Дверь открыла вполне бодрая, чуть полноватая, весьма преклонных лет дама, с рыжеватыми, подстриженными под каре волосами. Она поздоровалась по-русски приветливо и, как показалось Савве Алексеевичу, слегка задиристо-игриво. В ней не просквозило ни надменности, ни зазнайства, зато основательно проступил мощный французский прононс. Марк поцеловал Серафиме руку и представил ей русского доктора. Савва Алексеевич с порога повторил за Марком процедуру «ручного» поцелуя и был приглашен в глубину крохотной прихожей. Он мечтал посетить туалет и не возражал бы принять с дороги душ, ибо день выдался довольно жаркий. И вдруг, после его выхода из туалета, графиня запросто спросила:

– Не хотите ли сполоснуться под душем?

– С превеликим удовольствием, – обрадовался и вместе с тем подивился ее прозорливости Савва Алексеевич.

Пока Марк, нацепив на нос миниатюрные очки, устраивался в гостиной на диване с любимой газетой «Liberation», графиня провела док тора на небольшую, вытянутую кишкой кухню, где в углу слева от двери неожиданно обнаружилась старинная чугунная ванна на черных и кривых, как у таксы, лапах.

– Прошу вас, доктор, пожалуйте в ванную, и приятного вам мытья, – пропустив его вперед, весело сказала она и молодым жестом зашторила перед его носом клеенчатую занавеску.

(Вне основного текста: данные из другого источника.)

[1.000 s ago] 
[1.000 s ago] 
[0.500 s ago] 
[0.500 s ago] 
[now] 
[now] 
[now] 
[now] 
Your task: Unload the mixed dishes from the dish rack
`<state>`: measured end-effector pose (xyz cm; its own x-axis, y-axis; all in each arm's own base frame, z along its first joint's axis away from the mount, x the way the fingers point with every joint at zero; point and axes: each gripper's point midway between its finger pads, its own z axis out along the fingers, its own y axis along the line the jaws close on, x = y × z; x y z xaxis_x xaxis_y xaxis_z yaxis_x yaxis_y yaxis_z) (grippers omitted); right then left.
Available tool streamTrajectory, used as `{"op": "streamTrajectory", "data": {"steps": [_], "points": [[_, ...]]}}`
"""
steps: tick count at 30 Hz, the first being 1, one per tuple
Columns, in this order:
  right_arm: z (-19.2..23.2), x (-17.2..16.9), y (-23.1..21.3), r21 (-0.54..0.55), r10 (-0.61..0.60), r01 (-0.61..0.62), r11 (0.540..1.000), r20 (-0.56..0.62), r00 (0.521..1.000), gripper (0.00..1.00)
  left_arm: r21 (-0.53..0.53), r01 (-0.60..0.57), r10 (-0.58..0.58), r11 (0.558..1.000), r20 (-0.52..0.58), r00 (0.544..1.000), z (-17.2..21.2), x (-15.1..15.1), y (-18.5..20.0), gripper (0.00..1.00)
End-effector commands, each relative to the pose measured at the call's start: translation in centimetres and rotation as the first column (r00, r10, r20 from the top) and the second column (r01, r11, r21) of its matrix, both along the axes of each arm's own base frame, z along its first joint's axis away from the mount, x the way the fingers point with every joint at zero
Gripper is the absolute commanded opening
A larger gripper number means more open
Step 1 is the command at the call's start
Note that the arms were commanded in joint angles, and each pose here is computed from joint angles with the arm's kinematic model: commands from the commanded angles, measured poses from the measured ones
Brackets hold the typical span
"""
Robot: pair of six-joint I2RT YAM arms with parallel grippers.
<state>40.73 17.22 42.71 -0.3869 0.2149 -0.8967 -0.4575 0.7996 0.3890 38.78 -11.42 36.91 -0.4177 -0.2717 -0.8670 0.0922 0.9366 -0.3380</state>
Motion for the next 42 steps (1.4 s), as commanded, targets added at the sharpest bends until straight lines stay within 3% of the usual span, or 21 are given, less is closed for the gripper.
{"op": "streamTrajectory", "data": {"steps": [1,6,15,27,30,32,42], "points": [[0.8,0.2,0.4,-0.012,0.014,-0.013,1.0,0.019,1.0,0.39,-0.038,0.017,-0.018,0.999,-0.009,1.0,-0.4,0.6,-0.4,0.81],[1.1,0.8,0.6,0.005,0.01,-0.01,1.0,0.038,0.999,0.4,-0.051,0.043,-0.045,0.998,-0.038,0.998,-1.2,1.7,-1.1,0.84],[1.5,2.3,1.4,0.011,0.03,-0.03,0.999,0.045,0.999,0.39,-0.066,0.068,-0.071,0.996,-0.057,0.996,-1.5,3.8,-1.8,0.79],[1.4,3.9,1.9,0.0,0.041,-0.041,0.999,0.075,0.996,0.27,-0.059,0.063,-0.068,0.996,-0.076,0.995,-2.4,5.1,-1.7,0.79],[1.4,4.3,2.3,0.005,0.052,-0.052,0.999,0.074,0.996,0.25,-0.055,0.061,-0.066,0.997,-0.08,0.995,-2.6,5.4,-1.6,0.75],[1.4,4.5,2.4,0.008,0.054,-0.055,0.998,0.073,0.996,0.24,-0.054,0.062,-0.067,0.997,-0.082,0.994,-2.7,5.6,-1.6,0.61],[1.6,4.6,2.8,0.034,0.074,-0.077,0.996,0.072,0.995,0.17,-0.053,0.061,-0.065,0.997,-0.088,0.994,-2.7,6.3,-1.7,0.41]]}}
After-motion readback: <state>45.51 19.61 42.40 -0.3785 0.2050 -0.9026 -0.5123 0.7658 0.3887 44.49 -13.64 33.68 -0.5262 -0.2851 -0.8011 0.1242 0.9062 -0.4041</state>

– А полотенце?! – крикнул он минут через пять стояния под душем.

– Сейчас, сейчас, – бодро отозвалась графиня и через минуту протянула за шторку огромную махровую простыню.

С данного момента незримая нить симпатии соединила двух пятнадцатью минутами раньше не ведавших друг о друге соотечественников.

* * *

– Ты видишь, Сима, какого человека я тебе привез?! Я сразу раскусил в нем достойного собеседника и отличного, между прочим, доктора, – разливая по первой рюмке, изрек Марк.